Real-time data streaming and analytics systems may be integrated or combined with other ArcGIS system patterns. Some common examples include:
For more information on integrating or composing system patterns, see using system patterns.
Examples
Industry-specific system examples for this system pattern include:
- Natural resources. Petroleum and pipeline companies can use this pattern to integrate high-velocity data from SCADA systems into a real-time picture of their assets. They may also be interested in using this pattern to track vehicles, analyze mobile activities, monitor weather and the environment, and automatically trigger work orders based on inspection results.
- Utilities. Electric utilities can use this pattern to monitor hazards such as lightning strikes, floods, and wildfires and assess whether they threaten infrastructure. Gas utilities can use this pattern to monitor readings from smart meters, track vehicles and equipment, and analyze the activities and safety of mobile crews. Telecommunications providers can monitor antenna performance and review dropped call patterns to highlight areas where network improvements might be required.
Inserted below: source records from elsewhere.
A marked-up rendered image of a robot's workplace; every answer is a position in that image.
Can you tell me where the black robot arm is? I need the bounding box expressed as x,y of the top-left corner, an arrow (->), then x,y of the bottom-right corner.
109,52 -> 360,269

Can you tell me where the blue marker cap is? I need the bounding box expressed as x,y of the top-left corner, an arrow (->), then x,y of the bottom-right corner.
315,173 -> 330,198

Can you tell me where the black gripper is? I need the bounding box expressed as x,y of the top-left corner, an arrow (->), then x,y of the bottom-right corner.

- Water and wastewater. This pattern lets water utilities visualize and analyze streaming data from smart water meters and SCADA systems. With this data, they can monitor flow in real-time, detect leaks and identify their locations, and analyze consumption trends to identify water loss.
- Transportation. Transportation organizations can use this pattern to monitor and analyze automatic vehicle location (AVL) and transit asset data to track work area activity and route deviations for service vehicles. They can also track assets and equipment, detect traffic anomalies, and communicate weather conditions and parking availability. In addition, they can consume Automatic Identification System (AIS) feeds and other telemetry data from ships and aircraft to monitor compliance and optimize port and airport scheduling. Airports can analyze passenger movements in wait lines and terminals, and they can monitor aircraft locations on the ground to better coordinate fuel, luggage, and maintenance vehicles.
- Public safety. Public safety organizations can use this pattern to track and archive the locations of personnel, identify vehicles, and trace their locations using license plates, detect gunshots using data from ShotSpotter and similar APIs, and monitor potential security threats. Public safety organizations can also use this pattern for incident detection and monitoring of critical infrastructure.
- Local government. Smart cities are interested in using data from connected sensors, vehicles, meters, and other devices to track public works assets, monitor police activities, and make data-driven decisions. With this pattern, they can track feeds across the city or county, dispatch staff where they are needed, and automate the behavior of systems and right-of-way assets.
- National government. Like local governments, national government agencies can use this pattern to monitor and manage infrastructure, assets, personnel, and facilities. They can also synthesize data feeds related to agriculture, weather, vessel locations, disasters, seismic activity, air quality, and other phenomena, then apply that data in research, forecasts, and decisions.